[EXERCISE INSTRUCTIONS] Please print only the top portion of the entries below, ending with the line that contains "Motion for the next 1", exactly as written.

── PROVIDED INFORMATION

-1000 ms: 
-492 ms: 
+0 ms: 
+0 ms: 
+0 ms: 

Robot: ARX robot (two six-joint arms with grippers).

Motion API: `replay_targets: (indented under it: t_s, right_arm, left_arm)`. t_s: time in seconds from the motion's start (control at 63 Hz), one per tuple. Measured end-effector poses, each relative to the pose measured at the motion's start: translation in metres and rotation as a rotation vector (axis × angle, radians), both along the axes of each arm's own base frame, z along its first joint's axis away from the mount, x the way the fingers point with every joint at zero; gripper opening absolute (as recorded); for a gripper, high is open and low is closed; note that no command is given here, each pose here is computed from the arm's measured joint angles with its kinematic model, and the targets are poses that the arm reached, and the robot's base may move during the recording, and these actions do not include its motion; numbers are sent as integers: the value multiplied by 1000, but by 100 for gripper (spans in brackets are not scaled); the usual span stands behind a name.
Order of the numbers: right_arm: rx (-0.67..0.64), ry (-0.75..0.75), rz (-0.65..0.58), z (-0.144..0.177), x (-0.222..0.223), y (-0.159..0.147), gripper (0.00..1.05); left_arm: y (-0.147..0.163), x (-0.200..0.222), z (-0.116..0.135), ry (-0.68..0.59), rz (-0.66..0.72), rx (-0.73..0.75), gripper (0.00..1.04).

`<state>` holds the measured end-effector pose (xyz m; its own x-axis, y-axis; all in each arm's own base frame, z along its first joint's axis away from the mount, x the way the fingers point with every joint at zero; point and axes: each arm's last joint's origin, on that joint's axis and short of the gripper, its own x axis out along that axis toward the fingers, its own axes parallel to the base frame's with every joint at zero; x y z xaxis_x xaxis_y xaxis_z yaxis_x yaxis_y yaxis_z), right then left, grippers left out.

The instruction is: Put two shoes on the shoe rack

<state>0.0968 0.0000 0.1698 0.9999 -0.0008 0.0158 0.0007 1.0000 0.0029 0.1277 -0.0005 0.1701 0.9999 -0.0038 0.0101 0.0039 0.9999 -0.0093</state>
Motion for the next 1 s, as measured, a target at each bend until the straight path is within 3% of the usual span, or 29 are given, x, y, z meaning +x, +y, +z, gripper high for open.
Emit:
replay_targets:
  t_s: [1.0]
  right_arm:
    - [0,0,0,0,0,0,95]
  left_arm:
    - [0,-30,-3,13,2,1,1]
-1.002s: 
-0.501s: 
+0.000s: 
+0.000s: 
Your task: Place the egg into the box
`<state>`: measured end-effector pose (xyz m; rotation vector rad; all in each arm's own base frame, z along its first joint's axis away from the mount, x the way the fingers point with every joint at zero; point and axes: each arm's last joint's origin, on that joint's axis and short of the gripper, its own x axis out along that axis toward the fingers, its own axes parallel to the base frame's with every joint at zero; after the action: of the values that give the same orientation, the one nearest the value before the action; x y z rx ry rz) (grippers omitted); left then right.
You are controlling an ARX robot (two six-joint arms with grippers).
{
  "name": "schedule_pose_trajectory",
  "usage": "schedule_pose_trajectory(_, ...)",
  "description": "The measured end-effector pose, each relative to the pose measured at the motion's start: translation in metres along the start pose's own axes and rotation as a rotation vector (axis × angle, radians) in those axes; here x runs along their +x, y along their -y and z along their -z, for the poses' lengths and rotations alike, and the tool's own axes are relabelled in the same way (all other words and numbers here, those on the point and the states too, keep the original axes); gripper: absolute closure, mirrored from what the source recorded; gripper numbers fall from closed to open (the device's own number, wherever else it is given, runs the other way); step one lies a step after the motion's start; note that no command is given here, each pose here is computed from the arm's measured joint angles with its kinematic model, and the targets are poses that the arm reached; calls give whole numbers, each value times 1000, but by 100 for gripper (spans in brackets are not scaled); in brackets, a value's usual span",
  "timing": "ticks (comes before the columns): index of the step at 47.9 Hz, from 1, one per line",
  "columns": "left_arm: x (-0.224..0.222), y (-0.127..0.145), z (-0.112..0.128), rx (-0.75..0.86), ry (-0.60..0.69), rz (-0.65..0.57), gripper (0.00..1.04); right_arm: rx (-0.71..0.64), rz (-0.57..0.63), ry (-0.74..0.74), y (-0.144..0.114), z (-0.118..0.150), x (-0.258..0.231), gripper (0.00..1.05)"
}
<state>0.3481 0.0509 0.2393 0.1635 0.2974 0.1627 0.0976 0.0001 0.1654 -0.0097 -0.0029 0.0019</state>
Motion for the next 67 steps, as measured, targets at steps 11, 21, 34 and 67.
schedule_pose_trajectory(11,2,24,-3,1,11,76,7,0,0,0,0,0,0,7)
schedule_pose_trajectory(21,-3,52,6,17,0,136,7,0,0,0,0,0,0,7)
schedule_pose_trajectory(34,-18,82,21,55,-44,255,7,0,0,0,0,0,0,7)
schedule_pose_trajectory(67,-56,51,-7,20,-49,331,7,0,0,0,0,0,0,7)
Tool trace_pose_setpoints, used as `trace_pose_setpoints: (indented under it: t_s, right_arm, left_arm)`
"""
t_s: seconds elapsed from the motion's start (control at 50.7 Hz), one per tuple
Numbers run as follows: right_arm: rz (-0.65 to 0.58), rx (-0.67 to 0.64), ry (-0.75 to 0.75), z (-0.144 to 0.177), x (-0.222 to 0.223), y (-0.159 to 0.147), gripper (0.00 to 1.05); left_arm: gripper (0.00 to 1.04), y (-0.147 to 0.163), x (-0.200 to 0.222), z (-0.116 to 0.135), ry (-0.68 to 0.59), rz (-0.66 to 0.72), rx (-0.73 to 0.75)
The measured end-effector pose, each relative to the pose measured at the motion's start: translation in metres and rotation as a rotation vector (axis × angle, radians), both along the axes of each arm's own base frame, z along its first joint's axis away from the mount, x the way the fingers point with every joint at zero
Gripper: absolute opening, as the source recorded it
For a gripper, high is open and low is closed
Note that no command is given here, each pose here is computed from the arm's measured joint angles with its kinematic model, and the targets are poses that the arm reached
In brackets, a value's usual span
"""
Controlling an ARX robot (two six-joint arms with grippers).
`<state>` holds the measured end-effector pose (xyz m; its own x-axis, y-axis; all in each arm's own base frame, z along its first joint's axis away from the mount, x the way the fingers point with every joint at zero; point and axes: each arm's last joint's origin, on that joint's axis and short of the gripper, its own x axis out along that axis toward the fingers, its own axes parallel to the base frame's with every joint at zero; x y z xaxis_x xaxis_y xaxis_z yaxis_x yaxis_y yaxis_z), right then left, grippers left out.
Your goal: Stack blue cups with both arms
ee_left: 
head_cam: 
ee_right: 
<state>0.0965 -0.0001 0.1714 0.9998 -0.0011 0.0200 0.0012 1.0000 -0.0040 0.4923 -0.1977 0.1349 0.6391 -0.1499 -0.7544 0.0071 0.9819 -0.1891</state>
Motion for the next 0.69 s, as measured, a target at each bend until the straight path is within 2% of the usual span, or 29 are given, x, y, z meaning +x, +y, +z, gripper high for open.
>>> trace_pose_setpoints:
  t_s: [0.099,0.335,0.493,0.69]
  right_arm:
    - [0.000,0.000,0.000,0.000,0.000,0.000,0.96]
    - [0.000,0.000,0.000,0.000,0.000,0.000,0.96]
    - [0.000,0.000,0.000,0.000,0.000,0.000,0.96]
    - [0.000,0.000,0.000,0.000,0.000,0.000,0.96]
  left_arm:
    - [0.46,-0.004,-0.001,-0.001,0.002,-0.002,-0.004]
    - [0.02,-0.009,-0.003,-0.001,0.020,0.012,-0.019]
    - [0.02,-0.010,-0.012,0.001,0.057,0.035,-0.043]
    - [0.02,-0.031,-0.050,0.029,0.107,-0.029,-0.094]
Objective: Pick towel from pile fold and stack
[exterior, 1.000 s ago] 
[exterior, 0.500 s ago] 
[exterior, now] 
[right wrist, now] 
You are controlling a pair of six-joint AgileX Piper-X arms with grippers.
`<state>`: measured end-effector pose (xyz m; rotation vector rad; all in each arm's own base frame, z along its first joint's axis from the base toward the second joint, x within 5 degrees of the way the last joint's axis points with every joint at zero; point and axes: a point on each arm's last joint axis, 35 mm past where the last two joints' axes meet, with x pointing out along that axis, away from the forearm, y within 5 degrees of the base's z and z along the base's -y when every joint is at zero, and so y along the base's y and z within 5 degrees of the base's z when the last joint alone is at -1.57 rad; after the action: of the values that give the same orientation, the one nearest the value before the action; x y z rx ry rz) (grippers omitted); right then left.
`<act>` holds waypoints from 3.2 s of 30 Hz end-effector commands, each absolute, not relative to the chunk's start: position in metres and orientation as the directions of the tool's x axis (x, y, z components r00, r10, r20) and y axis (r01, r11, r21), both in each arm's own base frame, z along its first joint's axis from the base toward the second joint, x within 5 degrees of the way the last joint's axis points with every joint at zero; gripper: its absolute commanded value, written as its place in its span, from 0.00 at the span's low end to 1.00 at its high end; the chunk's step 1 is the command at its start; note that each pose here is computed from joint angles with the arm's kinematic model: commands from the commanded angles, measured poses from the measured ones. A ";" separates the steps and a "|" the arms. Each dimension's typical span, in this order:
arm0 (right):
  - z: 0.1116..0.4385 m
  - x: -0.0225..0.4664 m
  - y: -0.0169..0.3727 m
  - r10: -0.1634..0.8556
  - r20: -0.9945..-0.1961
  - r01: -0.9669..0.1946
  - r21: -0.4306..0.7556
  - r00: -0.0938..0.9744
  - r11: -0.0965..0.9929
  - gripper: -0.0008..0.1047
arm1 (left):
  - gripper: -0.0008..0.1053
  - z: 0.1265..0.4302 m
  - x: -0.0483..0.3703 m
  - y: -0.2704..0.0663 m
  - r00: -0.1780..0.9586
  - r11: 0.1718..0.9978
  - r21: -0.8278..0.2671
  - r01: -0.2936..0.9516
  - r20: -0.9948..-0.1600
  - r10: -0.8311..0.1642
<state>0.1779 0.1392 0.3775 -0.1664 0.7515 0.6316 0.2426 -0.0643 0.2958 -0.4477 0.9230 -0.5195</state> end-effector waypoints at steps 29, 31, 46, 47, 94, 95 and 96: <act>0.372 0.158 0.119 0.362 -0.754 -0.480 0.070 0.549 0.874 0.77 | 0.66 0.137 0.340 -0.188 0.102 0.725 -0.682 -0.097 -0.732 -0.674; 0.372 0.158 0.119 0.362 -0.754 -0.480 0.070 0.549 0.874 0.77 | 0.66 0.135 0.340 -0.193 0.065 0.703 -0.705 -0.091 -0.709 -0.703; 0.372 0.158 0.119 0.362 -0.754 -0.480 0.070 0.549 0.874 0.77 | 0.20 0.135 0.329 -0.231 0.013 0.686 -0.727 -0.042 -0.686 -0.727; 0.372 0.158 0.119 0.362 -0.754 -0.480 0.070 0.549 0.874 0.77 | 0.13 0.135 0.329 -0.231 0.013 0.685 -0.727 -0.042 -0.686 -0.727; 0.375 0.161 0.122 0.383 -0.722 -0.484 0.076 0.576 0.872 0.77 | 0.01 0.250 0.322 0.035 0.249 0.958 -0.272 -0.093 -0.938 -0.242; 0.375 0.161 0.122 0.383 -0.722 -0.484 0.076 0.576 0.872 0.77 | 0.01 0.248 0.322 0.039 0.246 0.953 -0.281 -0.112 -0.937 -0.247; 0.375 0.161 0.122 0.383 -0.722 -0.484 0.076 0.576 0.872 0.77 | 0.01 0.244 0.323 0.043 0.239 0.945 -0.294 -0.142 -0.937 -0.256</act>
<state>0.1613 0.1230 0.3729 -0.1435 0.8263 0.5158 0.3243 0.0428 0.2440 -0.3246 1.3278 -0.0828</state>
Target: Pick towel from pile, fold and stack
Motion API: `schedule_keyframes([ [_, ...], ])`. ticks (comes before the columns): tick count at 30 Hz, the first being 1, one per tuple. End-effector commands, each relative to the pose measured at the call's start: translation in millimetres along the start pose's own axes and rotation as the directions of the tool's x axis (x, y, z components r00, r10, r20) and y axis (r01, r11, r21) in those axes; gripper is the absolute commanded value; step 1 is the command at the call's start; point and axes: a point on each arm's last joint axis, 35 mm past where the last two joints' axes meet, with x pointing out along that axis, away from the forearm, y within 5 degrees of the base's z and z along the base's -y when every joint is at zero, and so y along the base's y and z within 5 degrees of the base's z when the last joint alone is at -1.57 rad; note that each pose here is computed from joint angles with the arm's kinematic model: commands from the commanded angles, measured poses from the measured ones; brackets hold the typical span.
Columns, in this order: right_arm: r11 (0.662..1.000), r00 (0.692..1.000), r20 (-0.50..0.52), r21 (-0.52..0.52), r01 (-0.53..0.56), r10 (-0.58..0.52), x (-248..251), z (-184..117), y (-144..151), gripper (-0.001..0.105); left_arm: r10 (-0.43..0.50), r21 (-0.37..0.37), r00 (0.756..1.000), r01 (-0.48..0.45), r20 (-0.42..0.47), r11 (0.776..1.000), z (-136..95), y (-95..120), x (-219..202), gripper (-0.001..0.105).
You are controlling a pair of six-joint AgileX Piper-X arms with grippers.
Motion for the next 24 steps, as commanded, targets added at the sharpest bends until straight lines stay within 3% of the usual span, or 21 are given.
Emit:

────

[WRITTEN RESPONSE]
-1000 ms: 
-492 ms: 
+0 ms: 
+0 ms: 
+0 ms: 

Robot: ARX robot (two six-joint arms with grippers).

Motion API: `replay_targets: (indented under it: t_s, right_arm, left_arm)`. t_s: time in seconds from the motion's start (control at 63 Hz), one per tuple. Measured end-effector poses, each relative to the pose measured at the motion's start: translation in metres and rotation as a rotation vector (axis × angle, radians), both along the axes of each arm's own base frame, z along its first joint's axis away from the mount, x the way the fingers point with every joint at zero; gripper opening absolute (as recorded); for a gripper, high is open and low is closed; note that no command is given here, each pose here is computed from the arm's measured joint angles with its kinematic model, and the targets are poses that the arm reached, and the robot's base may move during the recording, and these actions do not include its motion; numbers are sent as integers: the value multiplied by 1000, but by 100 for gripper (spans in brackets are not scaled); the usual span stands behind a name.
Order of the numbers: right_arm: rx (-0.67..0.64), ry (-0.75..0.75), rz (-0.65..0.58), z (-0.144..0.177), x (-0.222..0.223), y (-0.159..0.147), gripper (0.00..1.05); left_arm: y (-0.147..0.163), x (-0.200..0.222), z (-0.116..0.135), ry (-0.68..0.59), rz (-0.66..0.72), rx (-0.73..0.75), gripper (0.00..1.04).

`<state>` holds the measured end-effector pose (xyz m; its own x-axis, y-axis; all in each arm's own base frame, z along its first joint's axis away from the mount, x the way the fingers point with every joint at zero; point and axes: each arm's last joint's origin, on that joint's axis and short of the gripper, its own x axis out along that axis toward the fingers, its own axes parallel to the base frame's with every joint at zero; x y z xaxis_x xaxis_y xaxis_z yaxis_x yaxis_y yaxis_z), right then left, grippers left out.

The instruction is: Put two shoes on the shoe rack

<state>0.0968 0.0000 0.1698 0.9999 -0.0008 0.0158 0.0007 1.0000 0.0029 0.1277 -0.0005 0.1701 0.9999 -0.0038 0.0101 0.0039 0.9999 -0.0093</state>
Motion for the next 1 s, as measured, a target at each bend until the straight path is within 3% of the usual span, or 29 are given, x, y, z meaning +x, +y, +z, gripper high for open.

What was asked for in the exercise is now done.